Os Estados Unidos sempre foram um país de contrastes, uma nação polarizada. Existem apenas dois partidos que realmente importam. Os governos não precisam buscar compromissos para formar uma coalizão governamental. Ou eles têm a maioria ou perderam a eleição.
Esta forma simplista de ver o mundo também é refletida pela mídia há séculos. Já os primeiros jornais de circulação regular no século 18 assumiram uma clara posição sobre decisões políticas importantes. Como em muitos outros países, publicações e emissoras de TV privadas simpatizam com certas orientações políticas. O consumo de mídia é decidido de acordo com essa orientação: indivíduos tendem a escolher como fonte de notícias os meios que mais correspondem com suas opiniões políticas.
Duas coisas são fundamentalmente diferentes em quase quatro anos de governo Trump:
1. Os veículos de mídia americanos desistiram de lutar por reportagens políticas objetivas e se transformaram em atores políticos.
2. As permanentes afirmações de Trump de que a mídia não é nada além de uma imprensa mentirosa estão tendo efeito: nunca antes a credibilidade do jornalismo foi tão baixa.
Ambos os pontos estão plenamente relacionados.
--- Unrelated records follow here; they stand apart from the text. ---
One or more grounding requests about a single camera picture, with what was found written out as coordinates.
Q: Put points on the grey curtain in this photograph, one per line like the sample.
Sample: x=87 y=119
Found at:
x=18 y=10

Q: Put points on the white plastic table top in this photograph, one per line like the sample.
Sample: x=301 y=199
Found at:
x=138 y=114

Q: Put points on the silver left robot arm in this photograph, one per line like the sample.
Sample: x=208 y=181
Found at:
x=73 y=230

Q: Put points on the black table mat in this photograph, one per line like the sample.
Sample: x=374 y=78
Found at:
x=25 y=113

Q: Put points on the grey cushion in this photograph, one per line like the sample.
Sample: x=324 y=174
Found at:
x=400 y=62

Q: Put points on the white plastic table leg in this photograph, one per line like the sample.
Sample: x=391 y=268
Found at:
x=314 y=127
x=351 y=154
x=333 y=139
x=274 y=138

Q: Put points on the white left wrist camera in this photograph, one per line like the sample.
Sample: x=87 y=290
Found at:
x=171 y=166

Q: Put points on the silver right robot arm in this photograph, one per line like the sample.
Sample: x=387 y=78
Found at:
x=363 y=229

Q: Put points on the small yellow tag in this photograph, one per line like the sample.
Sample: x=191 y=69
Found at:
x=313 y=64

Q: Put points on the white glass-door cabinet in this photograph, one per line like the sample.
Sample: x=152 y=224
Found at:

As redes sociais também atuam como um amplificador.
Nos Estados Unidos quase não há espaços públicos para discussões controversas sobre conceitos políticos e propor soluções. Esta campanha eleitoral nos mostra da maneira mais brutal possível os efeitos disto: cada vez mais pessoas confiam somente em suas próprias bolhas de rede social para obter informações. As consequências são trágicas: estão abertas as portas para propagadores de teorias da conspiração e inimigos da democracia
Com sua extrema unilateralidade, os próprios meios de comunicação desperdiçaram seu papel de corretivo confiável. Ao recompensar as manchetes mais barulhentas, mais estridentes e mais polarizantes, são os algoritmos que mantêm os discursos de ambos os campos políticos firmemente sob controle.
Fatos e descobertas científicas têm pouca chance de penetrar nas bolhas que são infiltradas pelas afirmações de Donald Trump. Nas últimas semanas, vi por mim mesma o poder de persuasão com que os americanos comuns afirmam que Hillary Clinton mantém crianças pequenas escondidas no porão e que covid-19 nada mais é do que a tentativa de um grupo sinistro de assumir o controle do mundo.
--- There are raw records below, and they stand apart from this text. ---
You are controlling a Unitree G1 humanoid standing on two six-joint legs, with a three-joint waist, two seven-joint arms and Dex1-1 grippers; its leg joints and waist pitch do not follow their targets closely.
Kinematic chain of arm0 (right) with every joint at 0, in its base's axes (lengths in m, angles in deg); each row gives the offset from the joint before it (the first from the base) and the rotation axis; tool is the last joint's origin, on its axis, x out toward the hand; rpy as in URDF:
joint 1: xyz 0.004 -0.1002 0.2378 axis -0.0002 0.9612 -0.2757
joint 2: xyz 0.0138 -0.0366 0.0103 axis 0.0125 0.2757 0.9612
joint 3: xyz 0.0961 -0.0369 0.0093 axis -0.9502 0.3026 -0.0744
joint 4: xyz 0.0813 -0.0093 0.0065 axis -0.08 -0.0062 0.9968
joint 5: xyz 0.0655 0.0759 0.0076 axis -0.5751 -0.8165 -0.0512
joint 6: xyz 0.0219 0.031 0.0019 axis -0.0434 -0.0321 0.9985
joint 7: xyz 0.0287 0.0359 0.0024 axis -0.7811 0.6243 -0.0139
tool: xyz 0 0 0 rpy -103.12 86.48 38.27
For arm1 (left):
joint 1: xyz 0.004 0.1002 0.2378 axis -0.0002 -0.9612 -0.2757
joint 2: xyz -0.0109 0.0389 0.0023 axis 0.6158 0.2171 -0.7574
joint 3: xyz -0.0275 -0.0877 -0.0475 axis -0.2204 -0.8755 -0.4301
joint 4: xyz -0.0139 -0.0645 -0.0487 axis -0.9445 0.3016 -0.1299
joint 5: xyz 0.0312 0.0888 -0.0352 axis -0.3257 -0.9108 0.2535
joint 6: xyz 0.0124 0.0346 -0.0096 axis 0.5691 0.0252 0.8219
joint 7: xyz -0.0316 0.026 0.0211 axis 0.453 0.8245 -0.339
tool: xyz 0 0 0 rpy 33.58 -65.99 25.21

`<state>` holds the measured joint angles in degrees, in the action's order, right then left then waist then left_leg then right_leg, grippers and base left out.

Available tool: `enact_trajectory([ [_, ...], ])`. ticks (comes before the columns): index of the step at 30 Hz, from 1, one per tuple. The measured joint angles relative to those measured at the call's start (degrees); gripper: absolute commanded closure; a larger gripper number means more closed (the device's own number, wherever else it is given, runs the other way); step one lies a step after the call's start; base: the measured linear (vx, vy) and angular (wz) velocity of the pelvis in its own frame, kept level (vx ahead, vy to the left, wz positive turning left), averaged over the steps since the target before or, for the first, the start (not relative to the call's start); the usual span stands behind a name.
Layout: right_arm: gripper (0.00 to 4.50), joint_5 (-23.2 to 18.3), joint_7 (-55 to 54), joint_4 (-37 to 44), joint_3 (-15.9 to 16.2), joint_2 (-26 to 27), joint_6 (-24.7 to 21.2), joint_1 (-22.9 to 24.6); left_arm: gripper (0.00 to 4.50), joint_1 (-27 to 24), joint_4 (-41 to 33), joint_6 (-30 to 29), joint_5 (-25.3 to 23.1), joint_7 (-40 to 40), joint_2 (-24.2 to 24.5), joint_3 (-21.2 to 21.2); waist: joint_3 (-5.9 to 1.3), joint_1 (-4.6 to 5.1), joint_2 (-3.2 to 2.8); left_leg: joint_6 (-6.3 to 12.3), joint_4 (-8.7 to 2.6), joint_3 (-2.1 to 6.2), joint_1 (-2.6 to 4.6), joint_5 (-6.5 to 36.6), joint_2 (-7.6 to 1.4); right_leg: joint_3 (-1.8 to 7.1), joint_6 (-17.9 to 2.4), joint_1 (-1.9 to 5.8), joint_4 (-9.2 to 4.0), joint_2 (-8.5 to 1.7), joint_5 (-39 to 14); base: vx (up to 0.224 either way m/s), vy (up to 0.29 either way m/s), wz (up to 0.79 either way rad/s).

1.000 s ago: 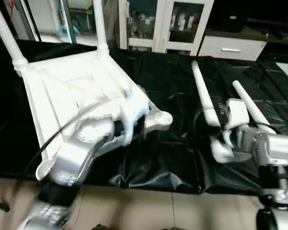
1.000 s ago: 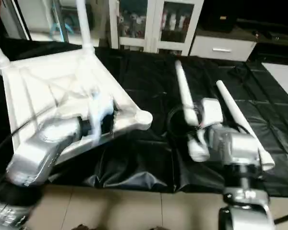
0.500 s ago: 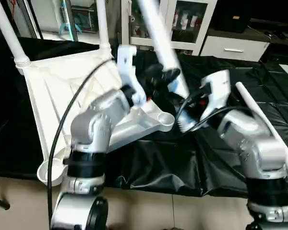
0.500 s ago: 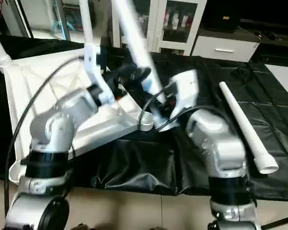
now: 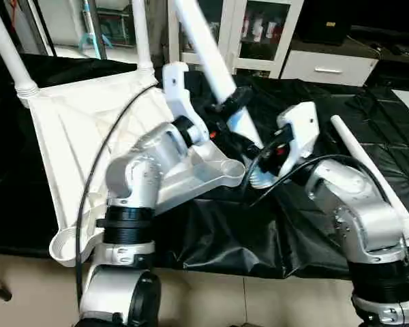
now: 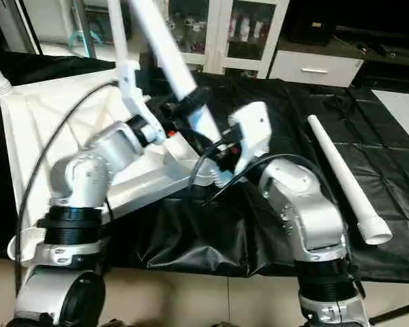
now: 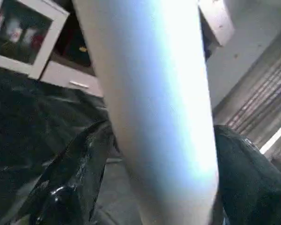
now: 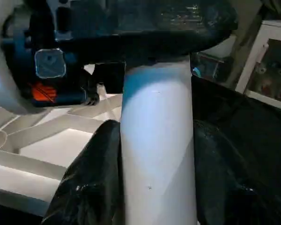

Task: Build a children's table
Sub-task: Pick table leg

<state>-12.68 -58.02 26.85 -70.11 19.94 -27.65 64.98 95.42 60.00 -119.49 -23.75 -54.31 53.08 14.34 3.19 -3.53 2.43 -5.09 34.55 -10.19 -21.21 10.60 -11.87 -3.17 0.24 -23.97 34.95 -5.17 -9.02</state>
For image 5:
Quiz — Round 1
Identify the black box with orange label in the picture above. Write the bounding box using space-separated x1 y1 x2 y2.
298 0 352 47

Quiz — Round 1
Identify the black TV stand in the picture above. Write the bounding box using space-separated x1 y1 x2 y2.
347 25 409 62

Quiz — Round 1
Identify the white plastic table leg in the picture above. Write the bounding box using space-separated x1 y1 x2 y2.
172 0 272 190
0 0 40 103
330 114 409 248
132 0 156 78

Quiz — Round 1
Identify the white drawer unit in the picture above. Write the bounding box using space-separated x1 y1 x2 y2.
281 50 379 88

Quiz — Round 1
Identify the black mat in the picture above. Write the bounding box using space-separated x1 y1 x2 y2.
0 52 409 280

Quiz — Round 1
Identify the light blue plastic stand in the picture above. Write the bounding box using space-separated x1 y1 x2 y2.
77 0 114 50

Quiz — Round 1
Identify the white glass-door cabinet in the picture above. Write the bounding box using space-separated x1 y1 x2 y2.
166 0 304 78

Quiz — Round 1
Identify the white plastic table top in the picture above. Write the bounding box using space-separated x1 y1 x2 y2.
18 69 246 268
Do outro lado do espectro político, não é raro encontrar cidadãos complacentes e abastados que não estão dispostos a tentar entender a situação de famílias que há gerações dependem de empregos em fábricas, os quais estão disponíveis cada vez em menor número. Ou da mineração de carvão, que não tem mais futuro.
O risco para a democracia
Isso causa medo. E com razão. Por diversos motivos, os Estados Unidos são particularmente propensos a se fragmentarem. Isso tem a ver com o sistema educacional, mas também com o desenvolvimento demográfico.
Causa insegurança o fato de que, em duas décadas, acabará o domínio branco – pelo menos em termos puramente numéricos. Isso faz tremer o que antes se pensava ser um porto seguro e mostra quão profundamente racistas ainda são grandes partes deste país.
Os americanos desaprenderam como debater usando argumentos políticos e continuam se refugiando em suas bolhas de redes sociais. Mas esse perigo de forma alguma se limita apenas aos Estados Unidos..
As democracias vivem do discurso, da disputa sobre o melhor caminho a seguir. Mas elas só podem existir sob certas condições. Uma delas é que os fatos importam. Não se pode continuar debatendo quando numa discussão prevalece a afirmação "essa é uma notícia falsa" em resposta a um argumento desagradável.
Mas esse desenvolvimento ainda pode ser interrompido? Se for possível, então apenas estabelecendo prioridades claras nas escolas. As crianças têm que aprender a lidar com as redes sociais, têm que saber diferenciar o que é propaganda e o que é ativismo. Que sites são confiáveis. E quais grupos não o são.
E é aqui que também entram os profissionais de mídia. Precisamos buscar objetividade para recuperar a credibilidade e permanecer como atores relevantes em uma democracia.
Ex-editora-chefe da DW, Ines Pohl é correspondente em Washington.